Marianne war bei der Erziehung ihrer Tochter vornehmlich von der Sorge geleitet gewesen, in dem Kinde keine »Sentimentalitäten« und keine »Exaltationen« aufkommen zu lassen. Theklas Verstand sollte ausgebildet und ihre Phantasie gezügelt werden. Wohltätigkeit und Großmut hatte man ihr als Anforderungen ihres Standes hinzustellen. Sie sollte geben lernen, reichlich, mit vollen Händen, niemals jedoch ohne Überlegung, vor allem nie aus einer flüchtigen Wallung des Mitleids. »Wissen Sie warum, liebe Dumesnil?« sagte die Gräfin zu der Gouvernante ihrer Tochter, »weil jede Wohltat mit Undank belohnt wird und weil wir den leichter verschmerzen, wenn unser Gefühl mit der Handlung, die ihn hervorrief, nichts zu tun hatte.«
»Ah madame, à qui le dites-vous?« antwortete Madame Zephirine Dumesnil wie bei jeder Gelegenheit, in welcher ihr der Sinn von Mariannens Reden völlig dunkel blieb.
Madame Dumesnil war eine trockene, auf ihren Vorteil bedachte Französin, die sich gegen alles in der Welt, sogar gegen ihre Pflegebefohlenen, gleichgültig verhielt. Als aber Thekla heranwuchs, geläufig Englisch und Französisch sprach, ein brillantes Salonstück mit Sicherheit und Bravour auf dem Klavier vorzutragen verstand, wie ein Dämon zu Pferde saß, wie ein Engel tanzte und »un port de reine« bekam, da geriet ihre Erzieherin zuzeiten in Ausbrüche einer seltsam kalten, jedes Wort sorgsam abwägenden Bewunderung für die junge Dame.

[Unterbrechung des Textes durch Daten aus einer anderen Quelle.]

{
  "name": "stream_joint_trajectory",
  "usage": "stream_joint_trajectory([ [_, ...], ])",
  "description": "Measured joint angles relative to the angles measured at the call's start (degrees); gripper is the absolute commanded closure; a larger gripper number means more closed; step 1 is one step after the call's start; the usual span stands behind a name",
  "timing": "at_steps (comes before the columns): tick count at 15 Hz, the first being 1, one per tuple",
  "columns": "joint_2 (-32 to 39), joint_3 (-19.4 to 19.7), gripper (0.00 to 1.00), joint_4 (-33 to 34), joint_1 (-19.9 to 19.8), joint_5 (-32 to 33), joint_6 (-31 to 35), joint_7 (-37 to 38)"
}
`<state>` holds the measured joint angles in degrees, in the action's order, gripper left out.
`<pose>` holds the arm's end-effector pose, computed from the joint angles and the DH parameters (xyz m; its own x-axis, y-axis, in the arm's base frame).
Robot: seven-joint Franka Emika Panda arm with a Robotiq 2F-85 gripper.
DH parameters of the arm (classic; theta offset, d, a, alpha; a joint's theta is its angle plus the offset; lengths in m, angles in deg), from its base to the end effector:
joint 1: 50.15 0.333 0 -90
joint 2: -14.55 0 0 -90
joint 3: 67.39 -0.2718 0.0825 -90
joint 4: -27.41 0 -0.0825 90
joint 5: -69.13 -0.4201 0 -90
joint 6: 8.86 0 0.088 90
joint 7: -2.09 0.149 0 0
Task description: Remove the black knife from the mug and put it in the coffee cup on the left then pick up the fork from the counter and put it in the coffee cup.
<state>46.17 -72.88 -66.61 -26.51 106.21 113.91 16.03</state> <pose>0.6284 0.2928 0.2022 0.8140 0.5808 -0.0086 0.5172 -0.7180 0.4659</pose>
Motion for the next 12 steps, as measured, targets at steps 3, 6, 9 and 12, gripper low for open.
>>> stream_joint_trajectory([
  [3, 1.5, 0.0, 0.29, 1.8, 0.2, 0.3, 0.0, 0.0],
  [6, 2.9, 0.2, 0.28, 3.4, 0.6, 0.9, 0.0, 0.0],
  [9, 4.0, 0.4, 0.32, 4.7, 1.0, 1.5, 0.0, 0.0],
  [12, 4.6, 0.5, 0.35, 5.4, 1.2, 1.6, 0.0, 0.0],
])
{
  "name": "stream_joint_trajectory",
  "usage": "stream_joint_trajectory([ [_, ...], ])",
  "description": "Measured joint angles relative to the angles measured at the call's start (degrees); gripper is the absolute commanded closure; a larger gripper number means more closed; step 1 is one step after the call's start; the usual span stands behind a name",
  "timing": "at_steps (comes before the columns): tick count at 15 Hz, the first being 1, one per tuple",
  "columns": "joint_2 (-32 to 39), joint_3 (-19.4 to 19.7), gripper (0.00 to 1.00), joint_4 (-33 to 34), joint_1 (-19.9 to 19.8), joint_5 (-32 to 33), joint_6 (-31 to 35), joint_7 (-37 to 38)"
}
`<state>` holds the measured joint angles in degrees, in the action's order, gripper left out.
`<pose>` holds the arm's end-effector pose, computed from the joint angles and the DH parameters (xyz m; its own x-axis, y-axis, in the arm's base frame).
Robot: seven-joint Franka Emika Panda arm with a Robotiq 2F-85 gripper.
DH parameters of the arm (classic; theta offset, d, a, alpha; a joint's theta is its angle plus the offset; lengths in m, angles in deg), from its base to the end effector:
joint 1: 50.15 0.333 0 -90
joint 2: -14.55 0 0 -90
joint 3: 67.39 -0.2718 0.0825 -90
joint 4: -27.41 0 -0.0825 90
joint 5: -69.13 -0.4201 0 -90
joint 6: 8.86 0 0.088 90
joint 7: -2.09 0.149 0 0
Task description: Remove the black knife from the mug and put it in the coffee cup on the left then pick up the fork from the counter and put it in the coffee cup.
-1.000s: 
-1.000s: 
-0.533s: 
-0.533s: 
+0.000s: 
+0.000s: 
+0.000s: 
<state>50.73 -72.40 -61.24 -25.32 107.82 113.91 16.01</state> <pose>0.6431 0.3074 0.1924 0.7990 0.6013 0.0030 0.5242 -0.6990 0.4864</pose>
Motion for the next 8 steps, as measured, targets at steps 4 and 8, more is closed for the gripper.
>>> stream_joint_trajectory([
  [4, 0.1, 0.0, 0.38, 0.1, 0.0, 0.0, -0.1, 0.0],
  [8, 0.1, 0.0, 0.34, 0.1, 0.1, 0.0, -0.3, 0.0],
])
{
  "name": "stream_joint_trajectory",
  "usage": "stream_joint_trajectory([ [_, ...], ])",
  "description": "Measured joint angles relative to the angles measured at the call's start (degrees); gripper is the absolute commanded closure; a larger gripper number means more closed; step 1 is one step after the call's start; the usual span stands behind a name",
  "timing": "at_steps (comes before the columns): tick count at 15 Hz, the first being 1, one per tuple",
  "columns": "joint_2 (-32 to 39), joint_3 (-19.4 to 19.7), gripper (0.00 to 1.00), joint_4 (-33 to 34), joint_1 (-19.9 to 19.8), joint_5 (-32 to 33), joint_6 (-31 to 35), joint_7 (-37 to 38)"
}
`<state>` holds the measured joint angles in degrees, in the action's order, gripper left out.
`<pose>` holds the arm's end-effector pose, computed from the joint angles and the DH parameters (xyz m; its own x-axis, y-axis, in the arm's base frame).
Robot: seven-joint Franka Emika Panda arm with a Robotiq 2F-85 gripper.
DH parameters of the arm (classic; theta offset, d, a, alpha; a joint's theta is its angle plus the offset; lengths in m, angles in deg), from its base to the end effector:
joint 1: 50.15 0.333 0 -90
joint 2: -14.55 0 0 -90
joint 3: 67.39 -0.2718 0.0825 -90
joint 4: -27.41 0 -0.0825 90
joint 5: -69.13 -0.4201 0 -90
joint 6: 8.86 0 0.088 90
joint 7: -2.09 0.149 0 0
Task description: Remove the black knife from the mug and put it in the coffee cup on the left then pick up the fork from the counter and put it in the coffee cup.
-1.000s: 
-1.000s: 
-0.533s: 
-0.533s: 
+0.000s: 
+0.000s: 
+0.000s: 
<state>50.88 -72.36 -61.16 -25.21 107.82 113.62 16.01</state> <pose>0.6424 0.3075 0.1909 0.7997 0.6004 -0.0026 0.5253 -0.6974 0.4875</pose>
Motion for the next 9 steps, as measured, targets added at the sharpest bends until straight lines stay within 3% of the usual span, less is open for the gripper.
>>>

Plötzlich jedoch wurde sie sparsamer mit ihrem Lobe und dafür verschwenderisch mit leisen Warnungen, die sich samt und sonders auf die Gefahren des Unbestandes bezogen. Die Komtesse, die bisher so manche Stunde des Tages am Klavier zugebracht, hatte nämlich begonnen, ihr musikalisches Talent zu vernachlässigen, und sich mit einer bei ihr ganz unerhörten Leidenschaftlichkeit auf die Malerkunst geworfen. Mit Mühe nur bewog man sie, ihre Staffelei zu verlassen. Freilich bot diese meistens einen interessanten Anblick dar. Da begraste sich eine magere Kuh auf fetter oder eine fette Kuh auf magerer Weide; da schlich eine Ziege tiefsinnig durch die schauerliche Stille der Einöde, da ragte aus dem Abgrund eine schmale Klippe empor, und auf derselben stand eine Gemse, mit Füßen, zusammengeschoben wie die eines in Ruhe gesetzten Feldsessels.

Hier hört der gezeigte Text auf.